I'm not trying to be polemic, I just wish you'd stop analyzing
me, and start analyzing
my argument. That's what people in a debate are
supposed to do (unless it's a political one

).
I'm asking no questions. I am merely telling you that language is useful if it communicates. That is what it is for! If the word has meaning to me and it communicates what I'm referring to, then it is useful and not "empty". Sorry you don't agree but that doesn't make it "wrong".
A checker is useful. A checker can be used to play backgammon; indeed, the game of backgammon cannot be played
sans checkers. However, a checker is
not intrinsically useful, and its moves are not intrinsic either, since, if they were, I could use a checker to play chess. The checker only has use in the games that use it, and under the rules of those games.

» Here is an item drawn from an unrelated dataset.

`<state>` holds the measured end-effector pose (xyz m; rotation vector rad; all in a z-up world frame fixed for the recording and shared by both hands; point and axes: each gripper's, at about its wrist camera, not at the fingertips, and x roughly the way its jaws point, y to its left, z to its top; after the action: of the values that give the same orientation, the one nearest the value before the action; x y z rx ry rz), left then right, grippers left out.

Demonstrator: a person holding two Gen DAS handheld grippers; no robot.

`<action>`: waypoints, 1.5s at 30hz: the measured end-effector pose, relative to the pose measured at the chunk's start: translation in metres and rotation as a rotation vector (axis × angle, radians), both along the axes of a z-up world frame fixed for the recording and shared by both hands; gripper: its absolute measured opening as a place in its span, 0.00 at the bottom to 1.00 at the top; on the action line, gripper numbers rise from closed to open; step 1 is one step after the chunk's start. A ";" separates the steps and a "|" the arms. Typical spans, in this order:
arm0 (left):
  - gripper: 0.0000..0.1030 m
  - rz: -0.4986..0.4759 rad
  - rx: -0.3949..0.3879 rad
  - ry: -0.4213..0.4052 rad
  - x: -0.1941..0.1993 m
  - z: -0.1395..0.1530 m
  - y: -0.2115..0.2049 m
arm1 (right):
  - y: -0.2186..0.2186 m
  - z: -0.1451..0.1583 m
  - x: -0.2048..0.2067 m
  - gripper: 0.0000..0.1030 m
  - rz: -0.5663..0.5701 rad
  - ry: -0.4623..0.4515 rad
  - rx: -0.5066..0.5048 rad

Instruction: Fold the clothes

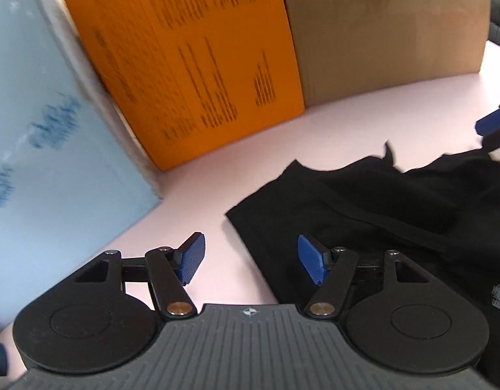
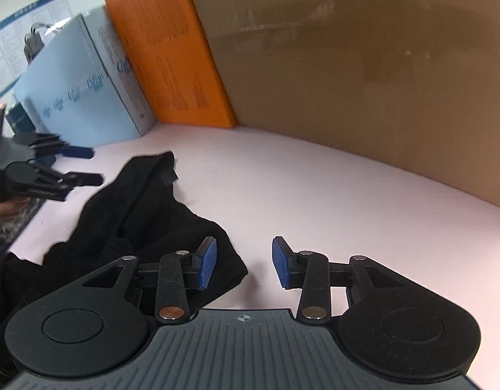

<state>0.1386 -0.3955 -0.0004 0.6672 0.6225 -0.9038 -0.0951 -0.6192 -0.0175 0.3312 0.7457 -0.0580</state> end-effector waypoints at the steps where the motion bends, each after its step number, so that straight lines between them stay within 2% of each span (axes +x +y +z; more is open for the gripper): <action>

So, also, a word only has the use that its particular language-game assigns to it. This is nothing greatly remarkable, until you get a language-game that claims to be able to judge all other language-games, all other fields of study. Then you've got what's wrong with Philosophy, as it's currently conducted, according to Rorty.
But they do refer to something real to me. Why is this so hard to understand? I don't care about historical uses. I don't believe that god handed down a book of words with the "right" definitions in it.
I can't believe I used the world "real" the way I did. I retract my statement, and apologize for having made it.
As to your words referring to something "real", that's just another part of your language-game (the term "real", that is).
All the difference in the world. It is the only thing that matters.
Says who? You? It may be the only thing that matters in your belief-system, but it doesn't hold much water in a lot of other systems. In fact, the term "scientific fact" could be argued to be utterly meaningless too, since science is not in the business of establishing absolute, unarguable facts (as per any of the philosophers of science I've ever read).
Nice try. But I haven't made any personal comments unrelated to the topic at hand. I have every right to call out a biased position if I see one.
No you don't. It is not relevant to the discussion whether my viewpoint is biased, what is relevant is what is being argued.
As to this...
I will typically do this when a person insists on clinging to an idea even though they cannot defend it in any effective way coupled with humiliating instances of being told I'm "Wrong".
I did indeed defend the viewpoint, quite successfully, and continue to do so
on another thread. I once again refer you to my thread: "Wrong Turns". It's in the "General Philosophy" forum.